The Internal Revenue Service doesn’t expect us to pay tax on every single dollar of income. It’s understood that it costs us money to live, so the IRS lets us keep some income that it doesn’t demand a share of. It offers taxpayers two options for reducing their taxable incomes.

Individuals can deduct the amount of the tax year’s standard deduction, or they can add up everything they spent on tax-deductible expenses over the course of the year, such as medical expenses, charitable giving, and work-related expenses, then subtract the total from their incomes.

It’s an either/or situation. You can’t do both. The personal exemption amount and the standard deduction or itemized deductions reduce your adjusted gross income to arrive at your taxable income.

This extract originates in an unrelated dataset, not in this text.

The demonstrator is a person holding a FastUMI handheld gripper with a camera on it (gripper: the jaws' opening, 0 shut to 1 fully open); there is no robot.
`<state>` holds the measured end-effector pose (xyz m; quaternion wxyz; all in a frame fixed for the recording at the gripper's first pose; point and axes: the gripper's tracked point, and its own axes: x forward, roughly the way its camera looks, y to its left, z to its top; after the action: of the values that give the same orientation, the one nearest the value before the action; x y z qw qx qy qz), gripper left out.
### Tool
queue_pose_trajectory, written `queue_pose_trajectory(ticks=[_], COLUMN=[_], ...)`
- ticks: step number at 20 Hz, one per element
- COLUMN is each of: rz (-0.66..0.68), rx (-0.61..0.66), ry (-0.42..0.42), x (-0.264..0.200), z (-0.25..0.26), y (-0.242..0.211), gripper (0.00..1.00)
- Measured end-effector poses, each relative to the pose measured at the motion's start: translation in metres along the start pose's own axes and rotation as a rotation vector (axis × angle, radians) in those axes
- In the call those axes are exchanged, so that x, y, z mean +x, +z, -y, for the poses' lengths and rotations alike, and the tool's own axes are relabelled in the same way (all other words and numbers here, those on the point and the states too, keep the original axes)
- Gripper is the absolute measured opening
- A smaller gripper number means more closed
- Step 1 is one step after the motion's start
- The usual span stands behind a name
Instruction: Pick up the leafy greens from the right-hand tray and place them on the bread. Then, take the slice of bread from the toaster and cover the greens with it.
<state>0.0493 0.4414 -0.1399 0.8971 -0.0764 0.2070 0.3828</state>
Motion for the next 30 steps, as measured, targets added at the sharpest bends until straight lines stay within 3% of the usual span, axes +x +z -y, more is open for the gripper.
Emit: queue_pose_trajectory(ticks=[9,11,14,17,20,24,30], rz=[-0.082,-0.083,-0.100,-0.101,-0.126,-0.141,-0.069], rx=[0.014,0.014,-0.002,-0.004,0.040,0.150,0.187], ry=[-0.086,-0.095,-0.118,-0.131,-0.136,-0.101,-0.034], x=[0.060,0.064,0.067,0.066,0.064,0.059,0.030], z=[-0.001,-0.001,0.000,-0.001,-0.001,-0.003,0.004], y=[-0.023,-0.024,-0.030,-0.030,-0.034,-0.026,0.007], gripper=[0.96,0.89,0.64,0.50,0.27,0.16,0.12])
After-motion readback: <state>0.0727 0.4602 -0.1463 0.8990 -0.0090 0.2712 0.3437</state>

You’ll want to choose the option that will reduce your taxable income—and, by extension, your tax liability—the most, giving you the best possible savings on your tax return. According to the IRS, about 60 percent of taxpayers choose the standard deduction.

How Much Is the Standard Deduction?

The standard deduction you qualify for depends on your filing status, your age, and whether you’re blind. The number is adjusted each year to keep pace with inflation. These are the standard deduction amounts for current years.
Year 2018

Standard Deduction Amounts
Filing Status Year 2016 Year 2017 Year 2018
Single $6,300 $6,350 $12,000
Head of Household $9,300 $9,350 $18,000
Married Filing Jointly $12,600 $12,700 $24,000
Married Filing Separately $6,300 $6,350 $12,000
Qualifying Widow or Widower $12,600 $12,700 $24,000
Additional Standard Deduction for Blindness or Age
Single or head of household $1,550 $1,550 $1,600
Married filing jointly, Married filing separately, or qualifying widow or widower $1,250 $1,250 $1,300

The Additional Standard Deduction Based on Age or Blindness

People who are age 65 or older and individuals who are legally blind receive an additional standard deduction. It’s calculated by adding the taxpayer’s standard deduction based on his filing status plus the additional amount noted in the chart above.

A single taxpayer who is age 65 would be entitled to a standard deduction of $7,900 in tax year 2017: The regular standard deduction amount of $6,350 plus an additional $1,550.

Special Rule for Married Couples Filing Separate Returns

You and your spouse must both take the standard deduction or you must both itemize your deductions if you’re married but filing separate returns. You can’t mix-and-match with one spouse itemizing and the other taking the standard deduction. It usually makes sense to figure your taxes both ways with each spouse itemizing and each spouse taking the standard deduction to find out which yields the best overall tax savings for you.

Standard Deduction Amounts for Dependents

Taxpayers who can be claimed as dependents on someone else’s tax return have variable standard deduction amounts. As of 2017, your standard deduction is limited to either $1,050 or your earned income plus $350, whichever is more. The deduction is capped at the amount of the standard deduction for your filing status—it can’t be more.